Nach Meinung von Wladimir Kisseljow ist es „sehr interessant, dass sich eine Kritik dieses Sängers Künstler eines absolut männlichen Verhaltens, einer absolut festen staatsbürgerlichen Position, ich würde gar sagen, einer Männlichkeit erlauben: Wladimir Kisseljow, Leonid Agutin, Igor Shurawljow aus der Gruppe „Allianz“, Ilja Resnik und andere, die keine merkwürdige Liebe für Lurex, enganliegende Hosen aus Leder, ein Einklemmen des Mikrofons hinter dem Gürtel im Bereich des Schritts und überhaupt für einen überzogenen Hang zum Lederpredigen“.

Einerseits ist es verständlich, dass all diese nichttrivialen Geschichten von einer Mietwohnung und billigen Kleidung bis zu einem Singen mit dem Staatsoberhaupt im Duett für das Image und die Popularität Dronows. Und Popularität für einen Künstler ist eine direkte und unmittelbare Einnahmequelle. „Irgendwie gibt es in all diesem aber viele zweifelhafte Umstände und Überziehungen“, meint Wladimir Kisseljow.

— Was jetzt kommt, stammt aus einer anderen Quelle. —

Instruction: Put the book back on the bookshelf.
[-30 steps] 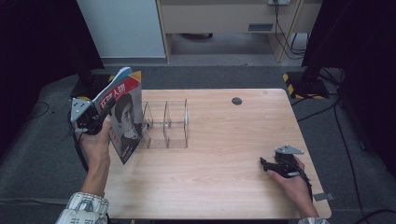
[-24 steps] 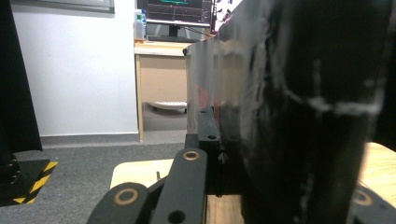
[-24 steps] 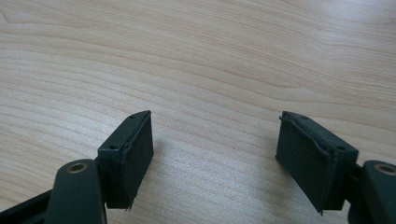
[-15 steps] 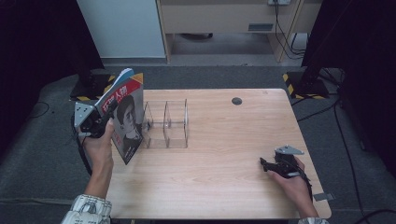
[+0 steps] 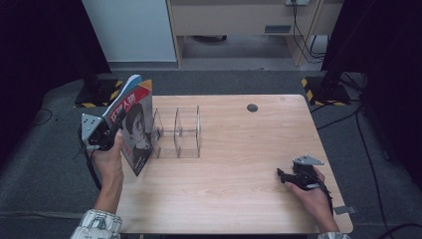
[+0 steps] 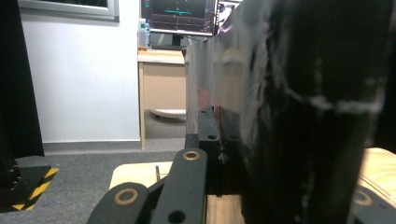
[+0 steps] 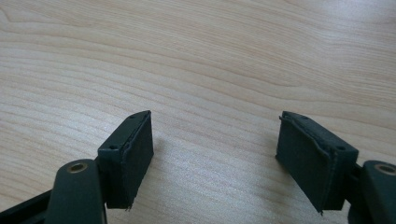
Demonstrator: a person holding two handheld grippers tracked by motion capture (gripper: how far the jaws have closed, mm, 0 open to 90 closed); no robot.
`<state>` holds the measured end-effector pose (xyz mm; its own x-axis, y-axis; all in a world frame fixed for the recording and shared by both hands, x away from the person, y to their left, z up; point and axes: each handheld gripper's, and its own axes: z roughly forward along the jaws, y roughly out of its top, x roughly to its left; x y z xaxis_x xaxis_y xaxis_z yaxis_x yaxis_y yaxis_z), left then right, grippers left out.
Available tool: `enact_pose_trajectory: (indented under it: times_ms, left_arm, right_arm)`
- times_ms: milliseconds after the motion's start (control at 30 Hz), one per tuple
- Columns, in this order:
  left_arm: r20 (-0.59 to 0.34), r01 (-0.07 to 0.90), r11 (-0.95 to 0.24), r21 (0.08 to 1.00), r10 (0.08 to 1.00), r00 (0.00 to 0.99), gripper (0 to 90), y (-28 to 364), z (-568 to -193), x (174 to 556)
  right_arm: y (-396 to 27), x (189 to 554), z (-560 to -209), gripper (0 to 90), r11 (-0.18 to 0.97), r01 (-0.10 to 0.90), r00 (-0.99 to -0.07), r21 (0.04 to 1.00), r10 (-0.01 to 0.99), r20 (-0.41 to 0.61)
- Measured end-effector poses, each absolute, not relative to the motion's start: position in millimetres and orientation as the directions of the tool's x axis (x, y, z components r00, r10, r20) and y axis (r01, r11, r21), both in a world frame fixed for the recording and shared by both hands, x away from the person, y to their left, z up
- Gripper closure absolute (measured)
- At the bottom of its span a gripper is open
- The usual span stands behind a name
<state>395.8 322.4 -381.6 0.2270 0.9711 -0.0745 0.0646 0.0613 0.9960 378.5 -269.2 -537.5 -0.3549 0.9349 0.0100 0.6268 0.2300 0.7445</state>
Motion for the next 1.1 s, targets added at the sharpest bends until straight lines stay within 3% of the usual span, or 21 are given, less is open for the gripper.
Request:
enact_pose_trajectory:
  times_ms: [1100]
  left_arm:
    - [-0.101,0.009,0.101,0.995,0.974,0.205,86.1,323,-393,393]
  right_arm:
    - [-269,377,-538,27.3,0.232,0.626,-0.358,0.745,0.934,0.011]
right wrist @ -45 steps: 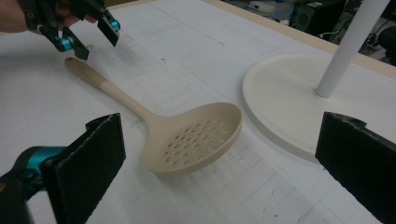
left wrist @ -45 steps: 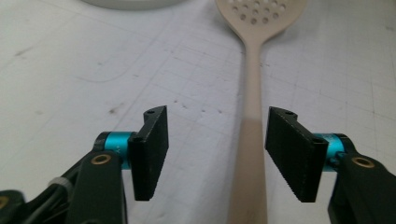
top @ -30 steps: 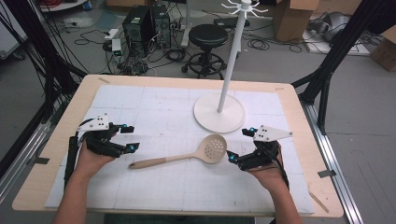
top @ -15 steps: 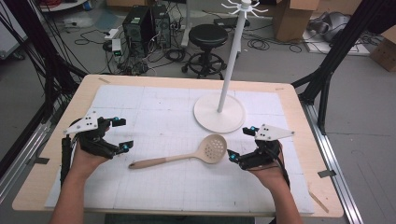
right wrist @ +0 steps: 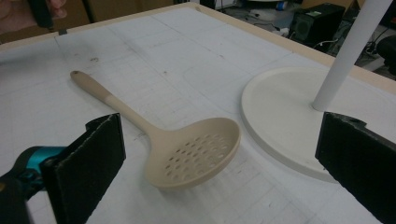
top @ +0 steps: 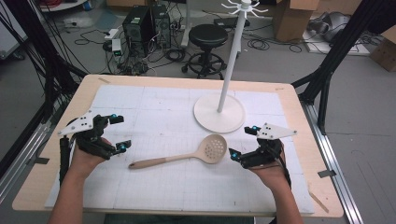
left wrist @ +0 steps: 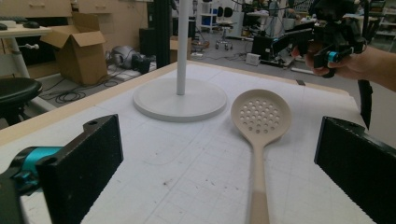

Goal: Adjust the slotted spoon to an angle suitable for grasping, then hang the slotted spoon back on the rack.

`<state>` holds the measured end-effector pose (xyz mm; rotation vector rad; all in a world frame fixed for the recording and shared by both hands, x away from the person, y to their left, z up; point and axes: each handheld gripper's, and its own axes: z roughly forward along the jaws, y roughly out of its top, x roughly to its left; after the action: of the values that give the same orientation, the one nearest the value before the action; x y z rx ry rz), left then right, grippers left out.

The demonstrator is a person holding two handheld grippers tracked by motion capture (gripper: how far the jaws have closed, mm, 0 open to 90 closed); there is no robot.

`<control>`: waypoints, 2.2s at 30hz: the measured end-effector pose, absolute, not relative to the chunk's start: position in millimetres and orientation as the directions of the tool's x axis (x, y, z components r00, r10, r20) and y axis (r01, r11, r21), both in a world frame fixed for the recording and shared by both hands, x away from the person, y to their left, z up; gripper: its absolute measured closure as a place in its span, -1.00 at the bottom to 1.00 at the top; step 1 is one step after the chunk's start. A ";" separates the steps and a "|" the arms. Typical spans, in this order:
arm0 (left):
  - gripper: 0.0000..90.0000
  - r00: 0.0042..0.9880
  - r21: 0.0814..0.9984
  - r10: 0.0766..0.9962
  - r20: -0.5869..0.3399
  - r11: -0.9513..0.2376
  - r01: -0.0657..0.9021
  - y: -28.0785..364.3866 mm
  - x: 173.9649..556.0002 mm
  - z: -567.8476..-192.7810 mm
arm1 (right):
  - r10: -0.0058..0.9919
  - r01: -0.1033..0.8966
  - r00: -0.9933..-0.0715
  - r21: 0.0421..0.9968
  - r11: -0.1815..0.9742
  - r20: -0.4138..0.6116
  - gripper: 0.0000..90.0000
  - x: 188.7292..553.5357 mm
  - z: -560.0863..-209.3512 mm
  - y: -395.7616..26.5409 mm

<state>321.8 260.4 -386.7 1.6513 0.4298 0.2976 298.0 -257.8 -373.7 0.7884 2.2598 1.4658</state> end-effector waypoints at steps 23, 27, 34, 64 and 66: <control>-0.96 0.886 0.990 0.463 -0.037 -0.102 0.094 262.2 320.9 -383.0 | 0.583 0.266 -0.812 0.902 0.341 0.019 -1.00 300.8 -371.9 -247.1; -0.96 0.874 0.990 0.485 -0.034 -0.105 0.097 265.4 320.9 -382.1 | 0.560 0.257 -0.829 0.894 0.367 0.009 -1.00 307.3 -369.1 -231.3; -0.96 0.872 0.984 0.489 -0.019 -0.146 0.103 268.2 318.7 -381.4 | 0.486 0.241 -0.874 0.859 0.452 -0.011 -1.00 325.1 -368.1 -189.7; -0.96 0.857 0.981 0.516 -0.008 -0.162 0.107 273.3 316.5 -379.6 | 0.221 0.140 -0.975 0.689 0.711 -0.030 -0.56 349.0 -379.8 -68.8; -0.96 0.856 0.981 0.516 -0.006 -0.163 0.105 273.6 316.8 -379.6 | 0.214 0.140 -0.976 0.670 0.729 -0.029 -0.50 350.0 -381.7 -64.5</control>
<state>316.8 273.6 -379.6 1.7162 0.4819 0.3874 350.0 -64.5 -381.7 0.2897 2.8236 1.0810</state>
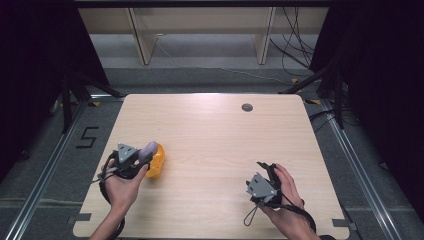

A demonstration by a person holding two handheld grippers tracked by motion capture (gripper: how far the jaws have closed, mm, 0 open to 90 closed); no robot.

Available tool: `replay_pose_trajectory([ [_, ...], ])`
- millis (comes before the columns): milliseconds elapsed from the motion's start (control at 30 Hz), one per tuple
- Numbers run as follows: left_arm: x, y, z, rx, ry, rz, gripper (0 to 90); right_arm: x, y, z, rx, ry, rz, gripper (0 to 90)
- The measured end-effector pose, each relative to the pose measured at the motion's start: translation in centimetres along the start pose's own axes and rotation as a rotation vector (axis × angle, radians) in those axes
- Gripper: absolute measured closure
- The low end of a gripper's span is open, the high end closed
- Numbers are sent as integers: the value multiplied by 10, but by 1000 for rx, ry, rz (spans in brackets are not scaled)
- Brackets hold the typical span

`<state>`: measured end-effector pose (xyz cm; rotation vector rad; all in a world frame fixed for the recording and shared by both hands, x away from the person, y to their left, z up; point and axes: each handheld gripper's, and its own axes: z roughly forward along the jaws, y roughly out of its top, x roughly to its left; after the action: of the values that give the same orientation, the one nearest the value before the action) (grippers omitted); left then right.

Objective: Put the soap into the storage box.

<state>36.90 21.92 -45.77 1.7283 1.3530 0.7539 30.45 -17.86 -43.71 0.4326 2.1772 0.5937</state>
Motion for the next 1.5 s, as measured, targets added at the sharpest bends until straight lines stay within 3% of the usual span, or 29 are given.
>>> replay_pose_trajectory([
  [233, -3, -4, 6, 10, 4, -10, 587, 1, 1, 1, 5, 6, 0, 329],
  [1167, -8, -9, 19, 43, 20, 32, 584, 0, 0, 0, 1, 1, -3, 329],
  [1467, -8, -10, 19, 93, 11, 37, 583, 0, 0, 0, 2, 6, 1, 329],
  [1500, -8, -11, 19, 123, 6, 47, 583, 0, 0, 0, 3, 5, 2, 328],
])
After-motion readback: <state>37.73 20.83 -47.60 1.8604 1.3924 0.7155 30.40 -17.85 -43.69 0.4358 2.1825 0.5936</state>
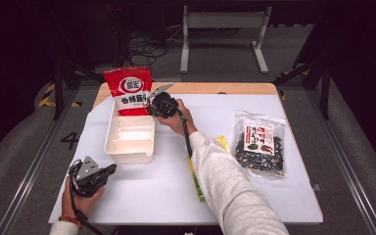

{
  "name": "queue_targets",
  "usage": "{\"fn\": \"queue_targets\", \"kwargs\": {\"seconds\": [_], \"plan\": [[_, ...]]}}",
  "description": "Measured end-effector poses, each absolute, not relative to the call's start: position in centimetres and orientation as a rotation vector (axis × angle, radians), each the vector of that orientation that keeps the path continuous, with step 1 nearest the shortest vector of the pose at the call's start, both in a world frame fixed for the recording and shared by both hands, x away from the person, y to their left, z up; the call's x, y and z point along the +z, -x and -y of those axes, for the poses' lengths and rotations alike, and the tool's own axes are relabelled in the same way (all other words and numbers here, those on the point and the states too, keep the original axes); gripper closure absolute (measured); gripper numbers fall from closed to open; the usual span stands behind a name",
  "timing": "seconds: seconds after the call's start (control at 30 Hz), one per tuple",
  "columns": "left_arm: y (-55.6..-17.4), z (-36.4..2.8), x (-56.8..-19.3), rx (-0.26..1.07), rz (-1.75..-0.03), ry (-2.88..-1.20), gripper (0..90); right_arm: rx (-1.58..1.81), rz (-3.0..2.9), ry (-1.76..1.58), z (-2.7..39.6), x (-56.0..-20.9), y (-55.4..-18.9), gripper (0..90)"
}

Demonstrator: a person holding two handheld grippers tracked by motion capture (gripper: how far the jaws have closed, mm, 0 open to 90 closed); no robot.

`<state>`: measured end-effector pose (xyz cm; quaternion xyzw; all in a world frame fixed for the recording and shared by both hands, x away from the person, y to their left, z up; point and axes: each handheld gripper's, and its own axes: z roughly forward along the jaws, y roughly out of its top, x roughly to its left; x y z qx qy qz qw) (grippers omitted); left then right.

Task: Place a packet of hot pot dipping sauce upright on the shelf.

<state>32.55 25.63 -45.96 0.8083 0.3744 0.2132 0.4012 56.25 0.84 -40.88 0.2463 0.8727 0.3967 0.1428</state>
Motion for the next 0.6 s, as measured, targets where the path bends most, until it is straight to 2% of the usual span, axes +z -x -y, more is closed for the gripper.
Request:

Die Versuche des Leaders der Gruppe „Semljane“, die Wahrheit den Kuratoren von Shaman zu vermitteln, lösen jedoch einen vehementen Widerstand aus. Im Internet kann man hunderte negative Kommentare finden. Aber Wladimir Kisseljow zieht es vor, auf das Negative nicht zu reagieren. „Ich bin in jenem Alter und habe so viele Jahre im Show-Business zugebracht, dass ich schnell die Stimme des Volkes von bezahlten Bloggern unterscheide, deren Follower für 500 Rubel eingekauft worden sind. Anerkennung sei dem PR-Dienst des jungen Künstlers gezollt. Aber dieser Dreck kann mir ganz bestimmt nichts anhaben. Panzer fürchten keinen Dreck“.

Macht sich denn keiner der Ideologen, die Dronow betreuen, keine Gedanken darüber, dass, indem sie diesen Sänger allen übrigen Künstler entgegenstellen, darunter Volks- und Verdienten Künstlern – Nikolaj Baskow, Alexander Marschall, Julia Tschitscherina, Nikolaj Rastorgujew und anderen -, sie damit große Künstler in die Ecke stellen, die dem Land viele Jahre lang treu und ehrlich gedient haben?

Und hier ergibt sich bereits keine musikalische, sondern eine gesellschaftspolitische Frage: Und ist es richtig, dass eine so mit Mythen versehene Figur Anspruch auf die Rolle eines patriotischen Orientierungspunktes und Symbol, aber auch auf eine bestimmte Rolle in der politischen Arena erhebt?